There's no doubt that the 10-year TIPS yield has fallen sharply in recent months. As of last night's close, buying a 10-year TIPS equated with locking in a real (inflation-adjusted) yield of 1.43% for the next 10 years. Meanwhile, the always-perfect clarity of the rear-view mirror tells us that a better time to buy was last June, when the 10-year TIPS yield briefly rose to 2.83% at one point that month.
Since then, the TIPS yield has been falling virtually nonstop. Of course, the same is true for the nominal 10-year Treasury yield. Last June, the nominal 10-year was temporarily available at 5.23%, a relatively alluring yield that's since fallen to 3.77% as of yesterday.
Suffice to say, yields generally are now lower--a lot lower, in fact, compared with the prevailing rates of last June. But the decline has not been distributed evenly in the land of Treasuries. On that note, consider the chart below, which compares the yields of the 10-year TIPS with the nominal 10-year Treasury, the latter adjusted by the 12-month rolling CPI rate. (Both series are based on constant 10-year maturities using monthly data, as per the St. Louis Fed.) The result is a back-of-the-envelope attempt at putting the two Treasuries on roughly equal footing in terms of comparing real yields.
The striking feature of the chart is that inflation-adjusted yield in the nominal 10-year Treasury has sunk to an unappealing depth of roughly negative 50 basis points. In other words, adjusting the nominal 10-year yield by the latest CPI number (which reports annual inflation running at 4.3%) means that a buyer today would suffer a loss after subtracting inflation's bite.
By that standard, a 10-year TIPS yield looks pretty good. It doesn't take a Ph.D. in finance to choose a roughly real 1.5% TIPS yield over a slightly negative real yield in a nominal Treasury. Of course, if one's expecting deflation, then even a negative real yield may be a fleeting disturbance since the expected capital gain from generally falling prices may more than compensate for the current red ink in the real yield.
In any case, the current chasm in real yields won't last. As the above chart shows, sometimes the nominal Treasury offers a better deal, only to give way to superior pricing in TIPS. For the moment, the choice is clear, at least on a relative basis. Tomorrow, of course, is another day.
Indeed, it's worth reminding that the ever-changing mix of inflation and Treasury yields is forever reshuffling the opportunities, and the risks. In addition, the above chart offers clarity about the past and only the past. As such, one should consider the above chart in context with prudent forecasts of inflation and the respective yields on the nominal and inflation-indexed Treasuries, along with other asset classes too. The glitch is that no one can say for sure what's coming, although some of us aren't shy about making some educated guesses, for which all the usual caveats apply. The past, meanwhile, is forever clear and sometimes it even offers a crumb of perspective. The future, alas, is always up for grabs.

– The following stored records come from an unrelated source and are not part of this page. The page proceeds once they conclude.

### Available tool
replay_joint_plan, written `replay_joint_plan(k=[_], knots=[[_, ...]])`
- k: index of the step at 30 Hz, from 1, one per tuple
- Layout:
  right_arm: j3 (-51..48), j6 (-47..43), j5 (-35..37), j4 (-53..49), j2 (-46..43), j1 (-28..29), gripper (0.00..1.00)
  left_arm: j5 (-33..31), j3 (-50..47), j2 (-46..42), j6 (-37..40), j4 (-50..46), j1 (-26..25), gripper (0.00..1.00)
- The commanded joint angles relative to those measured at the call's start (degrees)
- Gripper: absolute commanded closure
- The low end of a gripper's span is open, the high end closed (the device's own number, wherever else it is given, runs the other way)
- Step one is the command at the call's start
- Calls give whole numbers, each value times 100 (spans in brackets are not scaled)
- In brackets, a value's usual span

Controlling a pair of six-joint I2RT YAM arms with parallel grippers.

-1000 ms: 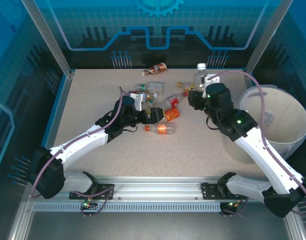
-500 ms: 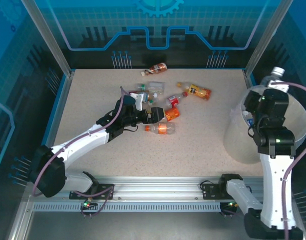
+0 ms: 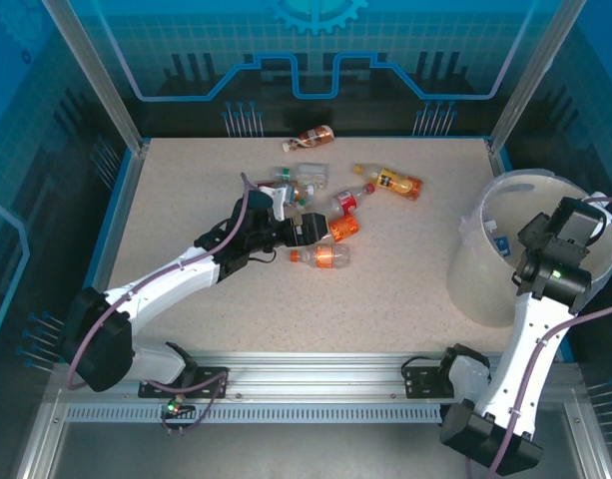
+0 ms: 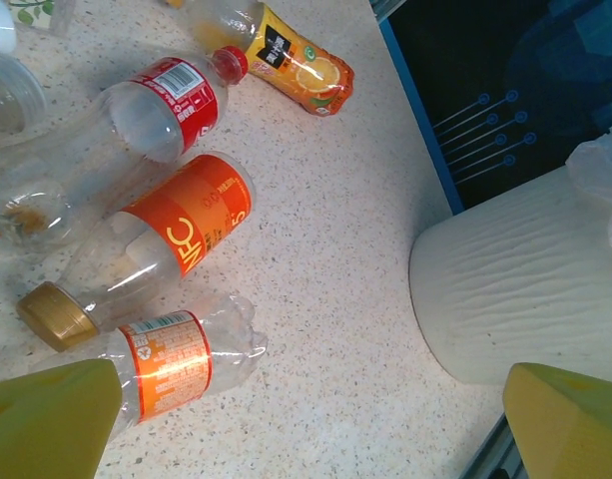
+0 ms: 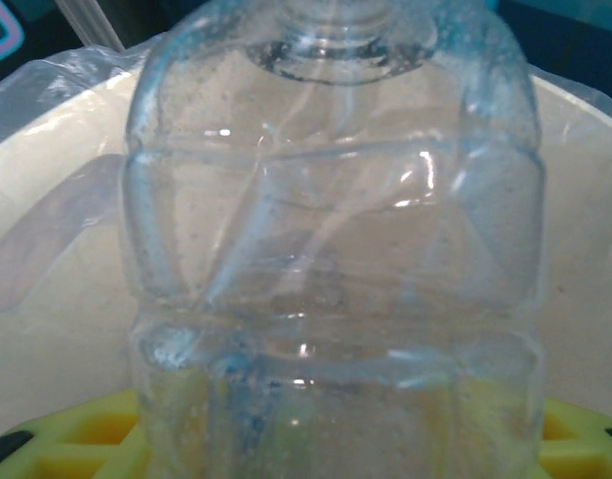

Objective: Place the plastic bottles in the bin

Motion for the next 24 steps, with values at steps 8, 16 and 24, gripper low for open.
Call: replay_joint_plan(k=[8, 16, 24], knots=[[-381, 310, 838, 105, -163, -208, 51, -273, 350, -63, 151, -428, -27, 1], [-425, 498, 938, 83, -176, -209, 24, -543, 287, -89, 104, -495, -20, 1], [-308, 597, 837, 12, -247, -206, 7, -1066, 109, -231, -34, -549, 14, 1]])
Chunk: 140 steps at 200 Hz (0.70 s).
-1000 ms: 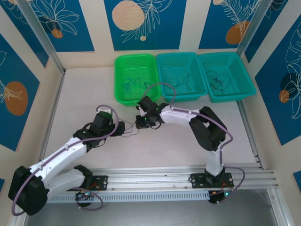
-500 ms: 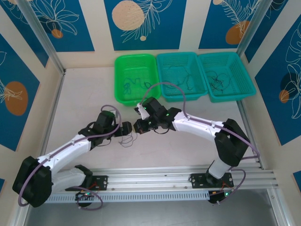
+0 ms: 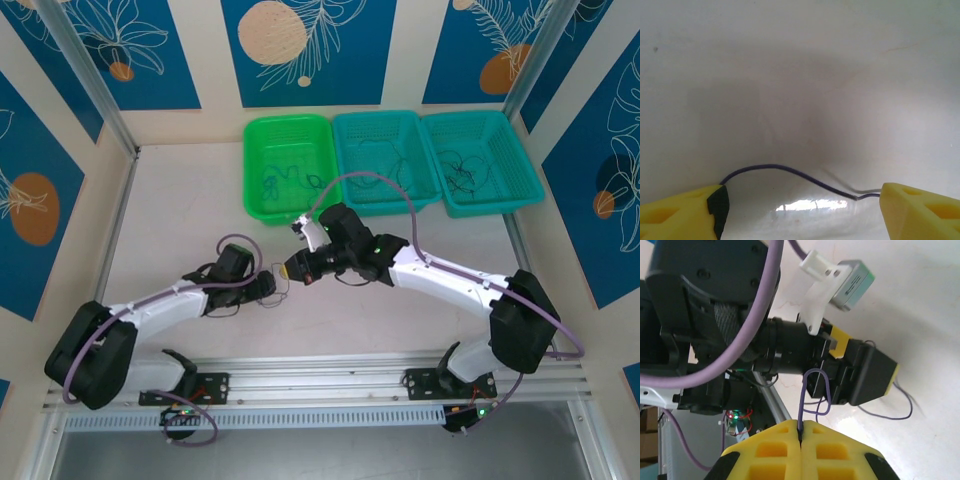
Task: Untangle the cables
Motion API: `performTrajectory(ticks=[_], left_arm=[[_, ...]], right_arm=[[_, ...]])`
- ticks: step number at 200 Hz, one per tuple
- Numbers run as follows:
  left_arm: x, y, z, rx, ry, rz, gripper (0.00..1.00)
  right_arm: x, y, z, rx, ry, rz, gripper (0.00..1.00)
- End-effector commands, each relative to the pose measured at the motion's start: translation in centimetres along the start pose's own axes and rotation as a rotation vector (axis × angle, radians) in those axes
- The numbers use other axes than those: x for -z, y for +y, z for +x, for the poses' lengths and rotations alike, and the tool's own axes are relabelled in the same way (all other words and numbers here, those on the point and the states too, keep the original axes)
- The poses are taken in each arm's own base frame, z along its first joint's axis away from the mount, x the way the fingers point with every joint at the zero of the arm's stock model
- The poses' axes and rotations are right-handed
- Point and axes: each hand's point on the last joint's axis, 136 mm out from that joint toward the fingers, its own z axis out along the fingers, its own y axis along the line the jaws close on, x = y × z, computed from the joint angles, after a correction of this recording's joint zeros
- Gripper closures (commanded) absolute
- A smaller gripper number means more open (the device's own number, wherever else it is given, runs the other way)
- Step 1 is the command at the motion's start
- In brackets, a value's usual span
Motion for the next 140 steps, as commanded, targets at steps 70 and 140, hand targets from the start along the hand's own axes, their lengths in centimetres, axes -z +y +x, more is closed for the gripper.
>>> performTrajectory(ticks=[70, 140], left_arm=[[-1.2, 0.6, -1.1, 0.044, -0.01, -0.066, 0.93], [3.7, 6.3, -4.0, 0.095, -0.181, -0.252, 1.0]], right_arm=[[1.9, 1.1, -0.5, 0.047, -0.072, -0.026, 1.0], [16.6, -9.5, -0.6, -0.285, -0.582, 0.239, 1.0]])
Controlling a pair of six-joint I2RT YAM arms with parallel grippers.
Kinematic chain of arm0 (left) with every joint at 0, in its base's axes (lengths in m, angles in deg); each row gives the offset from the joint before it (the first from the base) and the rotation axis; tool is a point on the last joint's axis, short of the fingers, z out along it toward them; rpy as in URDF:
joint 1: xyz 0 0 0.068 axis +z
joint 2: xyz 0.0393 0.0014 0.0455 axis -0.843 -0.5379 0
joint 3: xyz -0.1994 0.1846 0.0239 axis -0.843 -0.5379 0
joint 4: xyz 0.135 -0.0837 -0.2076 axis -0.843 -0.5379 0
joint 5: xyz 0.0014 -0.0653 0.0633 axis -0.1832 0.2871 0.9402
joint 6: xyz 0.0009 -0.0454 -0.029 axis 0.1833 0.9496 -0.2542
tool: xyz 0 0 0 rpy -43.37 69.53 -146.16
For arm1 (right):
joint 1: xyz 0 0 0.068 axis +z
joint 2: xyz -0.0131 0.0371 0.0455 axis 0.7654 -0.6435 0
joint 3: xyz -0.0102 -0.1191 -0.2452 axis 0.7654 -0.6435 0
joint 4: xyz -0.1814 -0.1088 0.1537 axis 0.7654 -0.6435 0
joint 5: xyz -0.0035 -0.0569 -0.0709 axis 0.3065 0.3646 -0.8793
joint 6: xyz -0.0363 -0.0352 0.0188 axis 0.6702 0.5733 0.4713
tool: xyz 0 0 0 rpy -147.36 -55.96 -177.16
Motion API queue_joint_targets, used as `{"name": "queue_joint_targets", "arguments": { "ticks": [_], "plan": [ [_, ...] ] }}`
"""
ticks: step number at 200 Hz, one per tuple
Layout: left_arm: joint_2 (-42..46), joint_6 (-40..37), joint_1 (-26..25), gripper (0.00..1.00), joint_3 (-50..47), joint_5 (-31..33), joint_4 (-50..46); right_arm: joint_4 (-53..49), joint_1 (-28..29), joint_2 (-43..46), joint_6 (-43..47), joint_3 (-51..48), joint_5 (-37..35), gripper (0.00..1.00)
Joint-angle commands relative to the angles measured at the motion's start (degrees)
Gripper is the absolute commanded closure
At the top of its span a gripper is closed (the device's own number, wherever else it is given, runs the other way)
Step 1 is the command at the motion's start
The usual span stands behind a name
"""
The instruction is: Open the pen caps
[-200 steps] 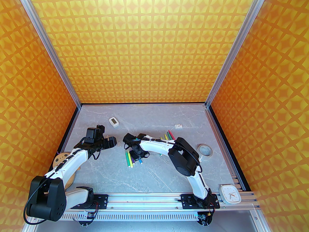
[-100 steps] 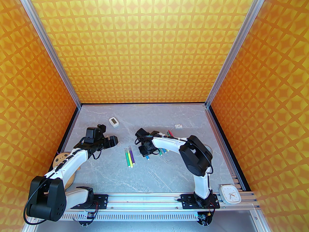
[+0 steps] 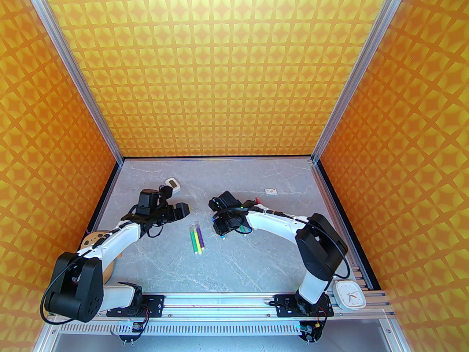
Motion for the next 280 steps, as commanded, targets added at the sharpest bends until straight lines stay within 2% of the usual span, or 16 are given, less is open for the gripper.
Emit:
{"name": "queue_joint_targets", "arguments": {
  "ticks": [1,87,204,280],
  "plan": [
    [-2.0,3.0,-1.2,0.31,1.9,-5.9,6.7,4.0,-0.4,2.8,1.8,-1.5,3.6,0.97],
    [-6.4,3.7,-4.1,0.40,3.5,-13.4,11.7,5.1,-0.5,5.6,1.9,-1.5,5.0,0.98],
    [-9.9,7.8,-6.7,0.47,4.0,-14.5,16.8,6.4,-0.5,7.3,1.6,-0.8,6.8,0.99],
    [-11.5,9.3,-7.7,0.60,4.8,-15.2,18.9,7.5,-0.5,7.8,1.1,-1.7,7.0,1.00]
  ]
}}
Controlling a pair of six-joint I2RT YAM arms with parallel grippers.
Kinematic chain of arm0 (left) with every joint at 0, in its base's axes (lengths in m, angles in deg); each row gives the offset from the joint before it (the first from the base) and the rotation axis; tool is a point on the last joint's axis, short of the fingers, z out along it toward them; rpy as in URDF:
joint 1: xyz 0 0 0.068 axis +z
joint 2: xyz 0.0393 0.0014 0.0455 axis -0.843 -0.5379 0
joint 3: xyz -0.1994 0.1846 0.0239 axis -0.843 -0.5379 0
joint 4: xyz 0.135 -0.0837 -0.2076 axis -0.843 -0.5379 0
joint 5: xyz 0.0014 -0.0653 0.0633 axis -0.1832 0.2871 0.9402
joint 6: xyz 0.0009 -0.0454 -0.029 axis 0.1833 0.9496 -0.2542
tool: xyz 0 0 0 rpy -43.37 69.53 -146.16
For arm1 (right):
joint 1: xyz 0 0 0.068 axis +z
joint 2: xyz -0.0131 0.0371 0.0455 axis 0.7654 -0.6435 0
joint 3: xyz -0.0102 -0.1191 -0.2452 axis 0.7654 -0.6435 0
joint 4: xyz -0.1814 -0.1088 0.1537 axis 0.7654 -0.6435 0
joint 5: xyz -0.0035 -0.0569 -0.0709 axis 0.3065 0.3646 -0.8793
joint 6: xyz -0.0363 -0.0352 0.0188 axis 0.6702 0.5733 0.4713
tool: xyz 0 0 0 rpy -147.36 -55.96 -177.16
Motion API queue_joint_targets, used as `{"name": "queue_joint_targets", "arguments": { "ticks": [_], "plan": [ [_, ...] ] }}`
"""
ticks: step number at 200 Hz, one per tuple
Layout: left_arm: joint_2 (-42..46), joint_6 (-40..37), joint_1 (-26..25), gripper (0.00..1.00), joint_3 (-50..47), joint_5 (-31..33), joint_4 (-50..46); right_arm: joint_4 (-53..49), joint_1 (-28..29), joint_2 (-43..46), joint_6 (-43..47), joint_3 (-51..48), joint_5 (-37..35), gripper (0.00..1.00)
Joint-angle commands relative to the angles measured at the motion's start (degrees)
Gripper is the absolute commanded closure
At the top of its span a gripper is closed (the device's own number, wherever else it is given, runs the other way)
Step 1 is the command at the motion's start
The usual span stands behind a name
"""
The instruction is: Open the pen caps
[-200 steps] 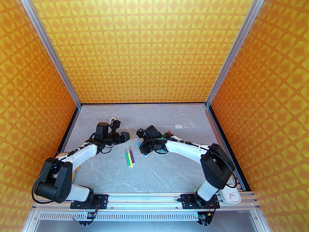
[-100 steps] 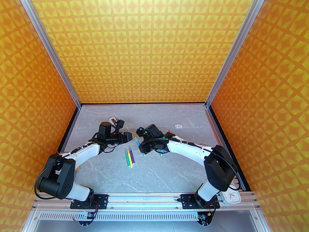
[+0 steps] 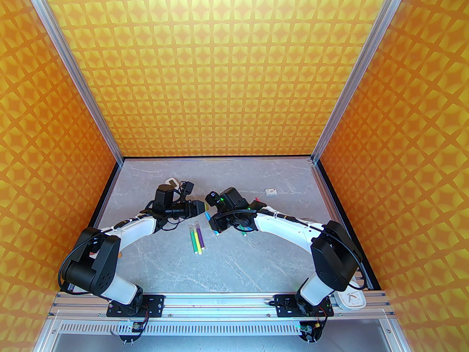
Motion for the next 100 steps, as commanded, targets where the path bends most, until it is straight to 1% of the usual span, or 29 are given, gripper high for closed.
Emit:
{"name": "queue_joint_targets", "arguments": {
  "ticks": [1,14,52,67,100],
  "plan": [
    [-0.7,0.7,-0.3,0.61,1.6,-1.3,1.6,1.2,-0.2,2.2,0.1,-0.1,0.8,1.00],
    [-0.7,0.8,-0.3,0.62,1.6,-1.4,1.6,1.2,-0.2,2.4,0.1,-0.2,0.5,1.00],
    [-0.9,0.9,-0.4,0.71,1.6,-1.4,1.7,1.3,-0.2,2.6,0.2,-0.6,0.3,1.00],
    [-1.0,0.8,-0.5,0.73,1.6,-1.4,1.7,1.2,-0.2,2.4,0.2,-0.6,0.3,1.00],
    [-1.0,0.9,-0.5,0.82,1.6,-1.4,1.6,1.1,-0.2,2.3,0.3,-0.9,0.1,0.98]
  ]
}}
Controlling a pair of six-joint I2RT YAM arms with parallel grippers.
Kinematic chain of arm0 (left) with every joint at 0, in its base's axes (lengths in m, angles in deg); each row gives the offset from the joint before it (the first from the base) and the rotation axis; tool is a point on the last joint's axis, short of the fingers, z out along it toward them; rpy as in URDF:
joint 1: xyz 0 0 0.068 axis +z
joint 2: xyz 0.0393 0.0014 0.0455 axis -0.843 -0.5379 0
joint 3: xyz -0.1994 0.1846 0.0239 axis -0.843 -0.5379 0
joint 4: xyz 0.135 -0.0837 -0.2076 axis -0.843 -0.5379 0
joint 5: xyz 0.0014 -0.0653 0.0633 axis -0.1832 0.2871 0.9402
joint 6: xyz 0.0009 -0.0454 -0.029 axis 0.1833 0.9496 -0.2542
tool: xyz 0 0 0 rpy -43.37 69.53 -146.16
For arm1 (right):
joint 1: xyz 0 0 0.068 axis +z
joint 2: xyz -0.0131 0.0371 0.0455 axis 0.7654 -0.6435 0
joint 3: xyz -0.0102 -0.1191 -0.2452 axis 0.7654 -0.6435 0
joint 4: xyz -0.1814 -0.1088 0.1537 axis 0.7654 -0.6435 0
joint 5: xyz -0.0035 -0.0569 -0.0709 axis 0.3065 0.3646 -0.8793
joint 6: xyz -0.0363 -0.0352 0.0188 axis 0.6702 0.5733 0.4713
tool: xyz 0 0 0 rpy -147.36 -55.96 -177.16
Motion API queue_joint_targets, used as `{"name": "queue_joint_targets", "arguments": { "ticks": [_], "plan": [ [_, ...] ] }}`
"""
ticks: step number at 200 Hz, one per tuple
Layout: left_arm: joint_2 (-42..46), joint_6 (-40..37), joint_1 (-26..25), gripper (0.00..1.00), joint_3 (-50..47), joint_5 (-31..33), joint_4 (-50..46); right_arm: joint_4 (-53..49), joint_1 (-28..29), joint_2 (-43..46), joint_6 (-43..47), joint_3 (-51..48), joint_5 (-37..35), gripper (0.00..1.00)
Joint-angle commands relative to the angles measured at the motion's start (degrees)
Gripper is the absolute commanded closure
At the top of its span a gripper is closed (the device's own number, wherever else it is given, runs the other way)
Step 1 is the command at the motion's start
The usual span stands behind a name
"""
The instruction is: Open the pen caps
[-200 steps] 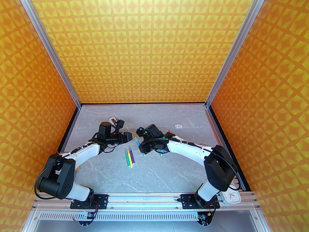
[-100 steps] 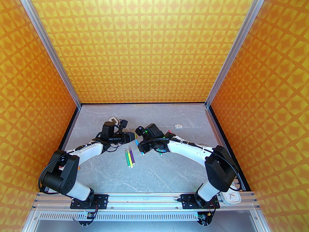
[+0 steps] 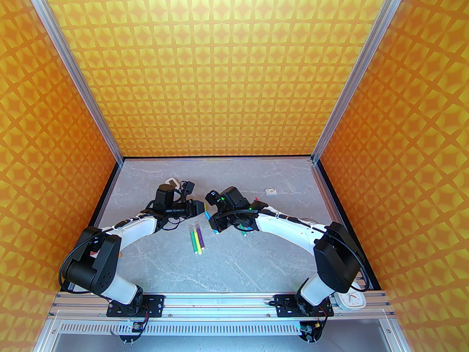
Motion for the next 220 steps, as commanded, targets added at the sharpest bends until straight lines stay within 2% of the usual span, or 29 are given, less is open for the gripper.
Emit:
{"name": "queue_joint_targets", "arguments": {
  "ticks": [1,24,48,70,151,220],
  "plan": [
    [-0.8,-0.1,-0.3,0.82,1.4,-0.5,1.0,0.8,-0.2,1.2,0.3,-0.9,0.0,0.98],
    [-0.6,0.2,-0.3,0.86,1.4,-0.5,1.4,0.9,-0.2,1.0,0.3,-1.0,-0.4,0.87],
    [-0.5,0.7,-0.3,0.93,1.4,-0.6,1.8,2.1,-0.2,0.9,0.0,-1.4,-0.3,0.68],
    [-0.3,1.2,-0.3,0.98,1.3,-0.6,2.3,3.4,-0.3,0.6,-0.2,-2.0,0.0,0.61],
    [0.1,2.7,-0.3,1.00,1.1,-0.9,3.7,3.5,-0.2,-0.5,0.2,-2.0,0.4,0.64],
    [-0.3,3.4,-0.1,1.00,1.2,-1.1,4.4,2.6,-0.4,-0.2,0.5,-2.5,0.5,0.79]
  ]
}}
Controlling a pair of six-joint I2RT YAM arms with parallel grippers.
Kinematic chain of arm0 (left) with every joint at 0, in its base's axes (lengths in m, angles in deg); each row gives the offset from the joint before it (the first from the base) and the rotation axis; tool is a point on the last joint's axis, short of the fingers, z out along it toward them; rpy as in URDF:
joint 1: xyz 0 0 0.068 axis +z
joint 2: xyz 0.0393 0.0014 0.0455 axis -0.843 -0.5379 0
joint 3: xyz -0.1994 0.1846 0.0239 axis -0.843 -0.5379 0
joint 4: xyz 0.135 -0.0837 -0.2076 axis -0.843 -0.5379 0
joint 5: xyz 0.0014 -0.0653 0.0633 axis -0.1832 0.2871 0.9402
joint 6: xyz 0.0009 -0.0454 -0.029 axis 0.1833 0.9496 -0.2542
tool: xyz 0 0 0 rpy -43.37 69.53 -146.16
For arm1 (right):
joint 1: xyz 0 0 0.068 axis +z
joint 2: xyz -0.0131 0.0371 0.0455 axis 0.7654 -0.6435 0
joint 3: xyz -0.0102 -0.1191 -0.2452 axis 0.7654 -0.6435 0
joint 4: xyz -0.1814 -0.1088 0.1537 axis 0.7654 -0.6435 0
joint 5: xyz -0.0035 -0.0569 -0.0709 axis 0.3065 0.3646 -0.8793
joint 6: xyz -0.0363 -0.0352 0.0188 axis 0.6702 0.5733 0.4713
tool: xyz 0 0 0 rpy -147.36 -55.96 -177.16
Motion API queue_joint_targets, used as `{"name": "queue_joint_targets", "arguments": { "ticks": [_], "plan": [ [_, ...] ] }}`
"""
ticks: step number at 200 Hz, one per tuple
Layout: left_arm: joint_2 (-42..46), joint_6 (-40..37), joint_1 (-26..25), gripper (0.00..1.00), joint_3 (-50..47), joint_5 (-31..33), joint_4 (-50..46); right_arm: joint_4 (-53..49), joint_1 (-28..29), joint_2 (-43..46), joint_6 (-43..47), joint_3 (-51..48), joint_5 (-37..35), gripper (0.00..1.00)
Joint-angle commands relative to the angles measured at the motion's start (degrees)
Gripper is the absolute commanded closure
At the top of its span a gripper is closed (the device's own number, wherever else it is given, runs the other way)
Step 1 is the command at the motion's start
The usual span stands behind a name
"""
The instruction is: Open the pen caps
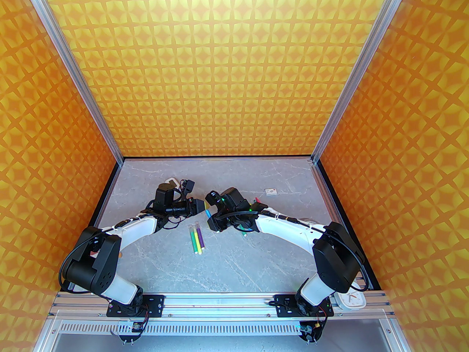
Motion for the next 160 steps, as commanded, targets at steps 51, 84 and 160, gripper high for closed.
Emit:
{"name": "queue_joint_targets", "arguments": {
  "ticks": [51,84,160],
  "plan": [
    [-0.2,1.9,1.4,1.00,0.7,-0.7,2.9,-1.8,-0.5,1.6,0.9,-3.4,0.9,0.93],
    [0.1,4.1,3.3,1.00,0.3,1.5,4.3,-2.1,-0.5,3.4,1.4,-6.7,2.0,1.00],
    [0.4,5.4,4.4,1.00,1.2,5.6,3.3,-3.9,-0.5,4.9,4.2,-9.7,4.2,1.00]
  ]
}}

Posted by jp at February 22, 2008 10:18 AM
Is it possible to buy TIPs and short regular Treasuries?
Posted by: Anonymous at February 22, 2008 3:32 PM
TIPs may require a higher risk premium because the market perceives that the future CPI reports will be low balled.
If CPI reports were coming in the higher end than demand, TIPs would have a lower premium.
Posted by: abc at February 22, 2008 1:50 PM
"It doesn't take a Ph.D. in finance to choose a roughly real 1.5% TIPS yield over a slightly negative real yield in a nominal Treasury."
Apparently the non-Ph.D's determine market price.